Work instruction - For every line in the listing below that contains the word "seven", add one to the tally. State the final number and nothing else.

Extracted records Block Start

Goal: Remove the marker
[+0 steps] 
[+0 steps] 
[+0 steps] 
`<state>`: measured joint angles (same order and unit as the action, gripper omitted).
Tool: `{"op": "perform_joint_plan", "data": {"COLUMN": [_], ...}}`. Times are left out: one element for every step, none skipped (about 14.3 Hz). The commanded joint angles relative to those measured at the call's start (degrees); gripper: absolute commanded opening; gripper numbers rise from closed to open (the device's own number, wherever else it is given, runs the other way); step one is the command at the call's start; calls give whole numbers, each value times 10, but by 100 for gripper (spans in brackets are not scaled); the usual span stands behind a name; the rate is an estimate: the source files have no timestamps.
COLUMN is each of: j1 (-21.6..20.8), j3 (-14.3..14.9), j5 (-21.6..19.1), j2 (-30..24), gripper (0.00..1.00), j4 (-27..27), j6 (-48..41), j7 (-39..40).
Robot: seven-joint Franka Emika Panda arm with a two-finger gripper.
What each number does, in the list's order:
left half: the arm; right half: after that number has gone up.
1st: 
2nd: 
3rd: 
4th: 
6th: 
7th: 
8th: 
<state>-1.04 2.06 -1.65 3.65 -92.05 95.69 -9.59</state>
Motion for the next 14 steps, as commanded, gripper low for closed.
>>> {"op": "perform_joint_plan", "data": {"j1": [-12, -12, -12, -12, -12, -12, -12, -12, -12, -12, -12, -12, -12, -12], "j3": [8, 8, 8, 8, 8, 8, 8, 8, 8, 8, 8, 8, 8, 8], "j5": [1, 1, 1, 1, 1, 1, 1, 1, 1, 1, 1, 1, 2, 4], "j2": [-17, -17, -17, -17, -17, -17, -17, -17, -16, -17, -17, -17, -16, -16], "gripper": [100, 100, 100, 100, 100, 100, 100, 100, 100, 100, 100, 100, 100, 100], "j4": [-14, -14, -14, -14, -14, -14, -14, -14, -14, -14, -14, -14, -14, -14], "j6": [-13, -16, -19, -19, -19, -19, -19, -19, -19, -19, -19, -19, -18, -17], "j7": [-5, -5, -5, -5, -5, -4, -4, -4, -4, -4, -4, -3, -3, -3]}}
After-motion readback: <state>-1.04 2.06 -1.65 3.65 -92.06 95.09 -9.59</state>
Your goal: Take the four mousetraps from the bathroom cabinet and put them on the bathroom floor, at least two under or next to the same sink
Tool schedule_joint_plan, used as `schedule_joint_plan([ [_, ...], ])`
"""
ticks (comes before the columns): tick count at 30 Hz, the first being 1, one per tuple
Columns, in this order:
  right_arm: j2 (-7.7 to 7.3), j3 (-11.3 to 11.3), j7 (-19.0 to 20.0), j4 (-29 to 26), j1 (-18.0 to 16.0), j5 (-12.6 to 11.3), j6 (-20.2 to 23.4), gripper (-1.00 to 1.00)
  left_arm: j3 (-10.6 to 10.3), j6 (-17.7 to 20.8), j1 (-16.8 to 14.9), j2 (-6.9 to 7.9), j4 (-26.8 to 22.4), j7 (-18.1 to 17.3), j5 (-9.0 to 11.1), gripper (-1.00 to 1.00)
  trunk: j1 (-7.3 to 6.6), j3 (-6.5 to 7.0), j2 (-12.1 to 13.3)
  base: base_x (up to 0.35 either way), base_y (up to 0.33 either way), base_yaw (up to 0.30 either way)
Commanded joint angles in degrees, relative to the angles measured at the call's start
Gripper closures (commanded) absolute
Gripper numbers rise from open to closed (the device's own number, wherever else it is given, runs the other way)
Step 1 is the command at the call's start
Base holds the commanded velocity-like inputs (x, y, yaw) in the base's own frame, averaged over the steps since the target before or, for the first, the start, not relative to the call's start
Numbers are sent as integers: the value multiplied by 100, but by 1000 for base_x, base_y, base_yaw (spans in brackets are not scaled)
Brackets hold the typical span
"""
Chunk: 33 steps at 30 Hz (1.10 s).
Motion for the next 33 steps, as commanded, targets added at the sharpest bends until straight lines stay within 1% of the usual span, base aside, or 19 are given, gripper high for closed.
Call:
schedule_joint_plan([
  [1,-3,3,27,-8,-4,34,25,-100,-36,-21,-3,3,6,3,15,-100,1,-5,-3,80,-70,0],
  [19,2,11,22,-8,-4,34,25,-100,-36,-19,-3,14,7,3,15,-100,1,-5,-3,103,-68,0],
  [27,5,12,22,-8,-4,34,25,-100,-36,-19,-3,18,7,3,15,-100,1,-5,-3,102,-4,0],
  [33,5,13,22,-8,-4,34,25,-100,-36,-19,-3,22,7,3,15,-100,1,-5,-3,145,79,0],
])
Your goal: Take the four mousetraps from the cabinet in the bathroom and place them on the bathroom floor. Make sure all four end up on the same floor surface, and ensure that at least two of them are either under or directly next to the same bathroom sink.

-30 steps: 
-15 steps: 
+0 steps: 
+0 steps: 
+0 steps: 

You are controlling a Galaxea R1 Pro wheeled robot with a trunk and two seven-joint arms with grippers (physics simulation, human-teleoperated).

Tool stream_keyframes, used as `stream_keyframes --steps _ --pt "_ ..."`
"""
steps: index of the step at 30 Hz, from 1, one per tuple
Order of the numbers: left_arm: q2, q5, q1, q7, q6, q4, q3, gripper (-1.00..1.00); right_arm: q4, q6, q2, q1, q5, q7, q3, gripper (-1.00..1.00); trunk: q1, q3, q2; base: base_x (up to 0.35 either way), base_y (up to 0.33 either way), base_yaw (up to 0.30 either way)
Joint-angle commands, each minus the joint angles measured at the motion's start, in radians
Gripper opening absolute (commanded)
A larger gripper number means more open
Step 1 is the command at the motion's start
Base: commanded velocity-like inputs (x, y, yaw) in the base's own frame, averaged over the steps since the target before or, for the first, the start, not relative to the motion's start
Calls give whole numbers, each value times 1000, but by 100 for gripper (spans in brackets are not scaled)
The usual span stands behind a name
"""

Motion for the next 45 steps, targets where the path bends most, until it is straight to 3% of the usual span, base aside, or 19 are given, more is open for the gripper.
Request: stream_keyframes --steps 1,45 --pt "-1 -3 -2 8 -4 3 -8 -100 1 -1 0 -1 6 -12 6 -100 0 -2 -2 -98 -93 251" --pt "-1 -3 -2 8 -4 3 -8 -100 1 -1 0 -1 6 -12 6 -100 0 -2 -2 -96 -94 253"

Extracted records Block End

Task answer - 2